Jerusalem, having a difficult adolescence, has forgotten that it owes its existence to a gift from God. The whole of Israel came as a gift from God. Starting with God’s promise to Abram, God makes agreements, with Israel. “I am the Lord who brought you out of [your birthplace] to give you this land to possess.” You are my people, says God repeatedly. This is your land that I give to you and that I bless for your use. Over and over in this passage the word is repeated: give, gift. “On that day the Lord made a covenant with Abram, saying ‘to your descendants I give this land.’” And the land God is talking about is the land in which Jerusalem sits. For which they are reminded to be grateful.

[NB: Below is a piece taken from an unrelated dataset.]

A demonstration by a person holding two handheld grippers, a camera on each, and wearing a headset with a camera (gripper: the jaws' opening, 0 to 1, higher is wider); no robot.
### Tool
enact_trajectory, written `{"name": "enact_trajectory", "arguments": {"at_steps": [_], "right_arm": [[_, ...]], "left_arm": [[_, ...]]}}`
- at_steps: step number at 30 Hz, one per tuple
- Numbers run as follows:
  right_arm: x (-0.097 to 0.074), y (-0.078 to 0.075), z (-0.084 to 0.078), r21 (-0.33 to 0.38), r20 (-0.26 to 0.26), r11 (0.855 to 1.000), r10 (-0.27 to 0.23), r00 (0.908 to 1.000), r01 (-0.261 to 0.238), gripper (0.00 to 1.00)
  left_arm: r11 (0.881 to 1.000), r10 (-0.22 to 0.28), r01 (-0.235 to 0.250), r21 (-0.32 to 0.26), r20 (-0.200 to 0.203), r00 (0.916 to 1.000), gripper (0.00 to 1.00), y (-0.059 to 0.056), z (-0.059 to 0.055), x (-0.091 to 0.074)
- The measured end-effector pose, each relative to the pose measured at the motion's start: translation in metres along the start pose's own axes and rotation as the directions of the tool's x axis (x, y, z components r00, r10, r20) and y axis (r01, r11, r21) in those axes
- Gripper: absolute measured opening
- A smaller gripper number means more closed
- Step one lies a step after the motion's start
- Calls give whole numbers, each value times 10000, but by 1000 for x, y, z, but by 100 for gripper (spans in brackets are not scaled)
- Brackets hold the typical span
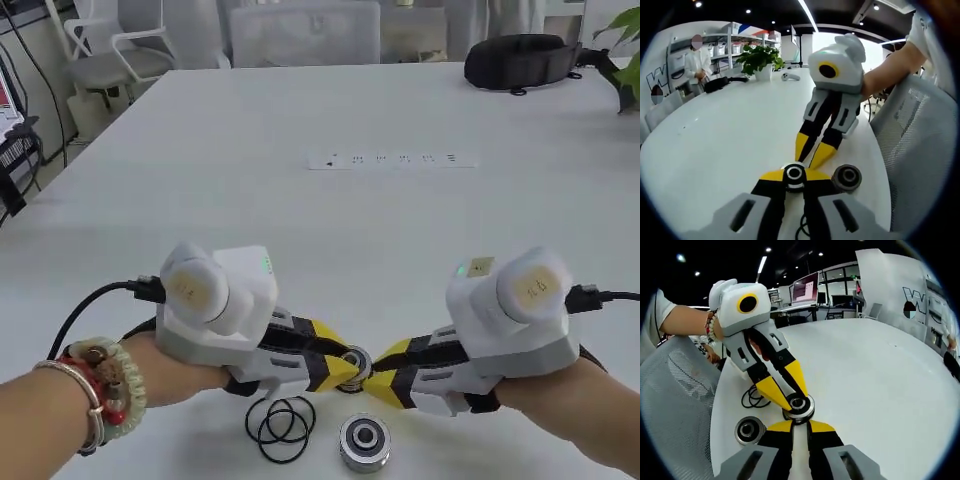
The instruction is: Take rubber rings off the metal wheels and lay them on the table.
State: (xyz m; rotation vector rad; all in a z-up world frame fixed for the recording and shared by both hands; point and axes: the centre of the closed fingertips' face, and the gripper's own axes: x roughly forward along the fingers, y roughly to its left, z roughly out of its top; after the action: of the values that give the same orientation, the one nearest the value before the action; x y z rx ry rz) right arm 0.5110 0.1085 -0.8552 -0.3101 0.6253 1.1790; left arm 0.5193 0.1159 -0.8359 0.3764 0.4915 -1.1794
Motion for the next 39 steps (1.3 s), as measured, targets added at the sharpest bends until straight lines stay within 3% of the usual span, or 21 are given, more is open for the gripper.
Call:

It is dangerous to lose one’s gratitude. It makes you think that what you have is a result of your own efforts, that you have done it all by yourself, and that you deserve what you have because you are able and righteous. And it makes you lose your respect for forces that are way beyond your control (which are most of them). It makes you forget to be humble, which is a risk; and in doing so, in being proud of yourself, it makes it hard to remember God.
But Jesus’ sadness does not come from thinking that the people are arrogant. It comes because he knows that a life deprived of gratitude is a life of fear and deep loneliness. Imagine the chicks without a hen.
Jesus reminds Jerusalem and reminds us that we are neither self-created. Nor are we adrift. We did not do this all by ourselves. Nor are we in this all by ourselves. We are creatures of a God who remains by our side. Sending us out, welcoming us back. We are not alone.